Ohio Elected Officials Ponder a GOP Under President-elect Trump
by Nick Castele
Reporting by Tony Ganzer
With nearly all precincts reporting, Donald Trump took the state of Ohio 52 percent to 43 percent over Hillary Clinton. Elected officials in the Buckeye State are split on where their parties should go from here.
Brook Park Mayor Tom Coyne was once a Democrat, and was elected most recently as an independent. This year, he campaigned for Donald Trump.
“He has transformed the Republican Party into the working families, working-class, middle-class of America,” Coyne said. “He’s done it. That’s who voted for him in overwhelming numbers, and that will be his constituency as president.”
Republican State Sen. Frank LaRose said his party should continue to focus on advocating for free markets. He said the GOP has some work to do appealing to minority communities.
“I think that we have been rightfully more focused, at least previously, many of were, on trying to broaden our appeal and reach out to the minority community in a more robust way,” LaRose said. “Not just at election season, but year-round, in the way that we govern, in talking about opportunities for people regardless of their ethnic background and that kind of thing. And I think in some ways that the campaign we just endured set those efforts back a step.”

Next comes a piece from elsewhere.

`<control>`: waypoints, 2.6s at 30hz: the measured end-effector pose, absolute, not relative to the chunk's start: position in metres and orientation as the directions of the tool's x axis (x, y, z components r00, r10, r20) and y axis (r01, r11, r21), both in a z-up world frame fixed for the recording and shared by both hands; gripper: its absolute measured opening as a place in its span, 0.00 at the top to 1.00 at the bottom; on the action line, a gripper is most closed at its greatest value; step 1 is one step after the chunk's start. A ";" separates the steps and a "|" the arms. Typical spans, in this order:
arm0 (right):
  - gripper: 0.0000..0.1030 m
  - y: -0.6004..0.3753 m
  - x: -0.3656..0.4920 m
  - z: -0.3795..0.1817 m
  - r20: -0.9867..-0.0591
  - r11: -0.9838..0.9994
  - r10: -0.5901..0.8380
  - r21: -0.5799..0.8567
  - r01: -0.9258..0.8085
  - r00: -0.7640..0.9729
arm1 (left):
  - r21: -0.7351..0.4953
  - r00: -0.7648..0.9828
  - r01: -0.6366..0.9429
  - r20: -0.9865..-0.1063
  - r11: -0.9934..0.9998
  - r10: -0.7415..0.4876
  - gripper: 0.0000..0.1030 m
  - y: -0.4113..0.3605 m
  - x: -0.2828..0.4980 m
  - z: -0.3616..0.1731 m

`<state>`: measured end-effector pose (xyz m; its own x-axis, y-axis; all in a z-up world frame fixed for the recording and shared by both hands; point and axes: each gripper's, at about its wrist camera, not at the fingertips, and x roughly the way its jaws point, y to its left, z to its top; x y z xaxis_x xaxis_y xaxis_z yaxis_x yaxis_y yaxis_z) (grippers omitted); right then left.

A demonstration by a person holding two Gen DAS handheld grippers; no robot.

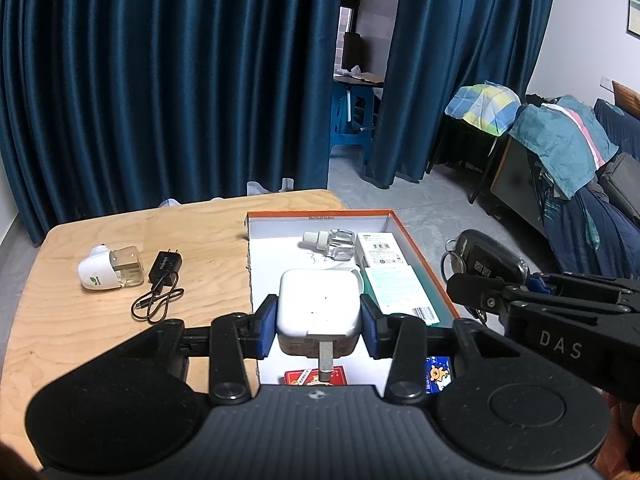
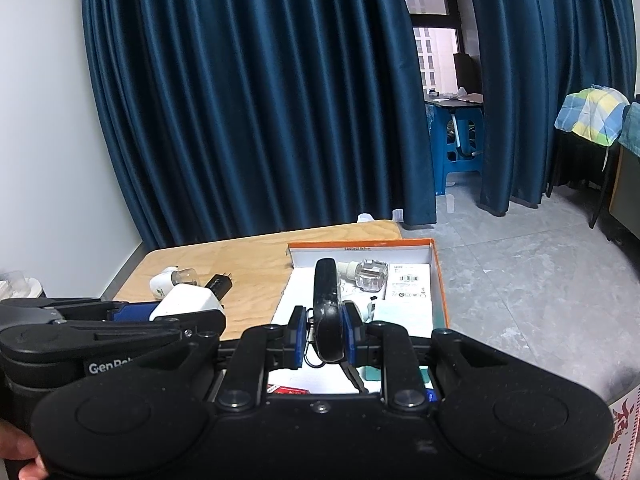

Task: Organize rigid objects
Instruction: 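Carry the white charger and black charger over the white box with both grippers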

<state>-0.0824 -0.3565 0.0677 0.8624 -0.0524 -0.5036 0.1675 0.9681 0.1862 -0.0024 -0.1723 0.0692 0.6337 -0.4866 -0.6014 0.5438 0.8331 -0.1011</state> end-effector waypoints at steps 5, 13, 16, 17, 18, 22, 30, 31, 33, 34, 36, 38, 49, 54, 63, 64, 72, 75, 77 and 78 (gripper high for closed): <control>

Meanwhile, Democrats in Ohio suffered a big defeat, and as some ponder how to heal a divided electorate after a difficult campaign season, State Representative Teresa Fedor says it’s Trump who has healing to do.
“It would be nice to see the leader of the free world, if it were Trump, to heal himself on the prejudice, sexism, misogyny,” Fedor said. “I’m not going to go along with that. I don’t know why I would have to heal.”
In Ohio, Hillary Clinton won most of the state’s major urban counties, but much of the rest of the map went to Trump.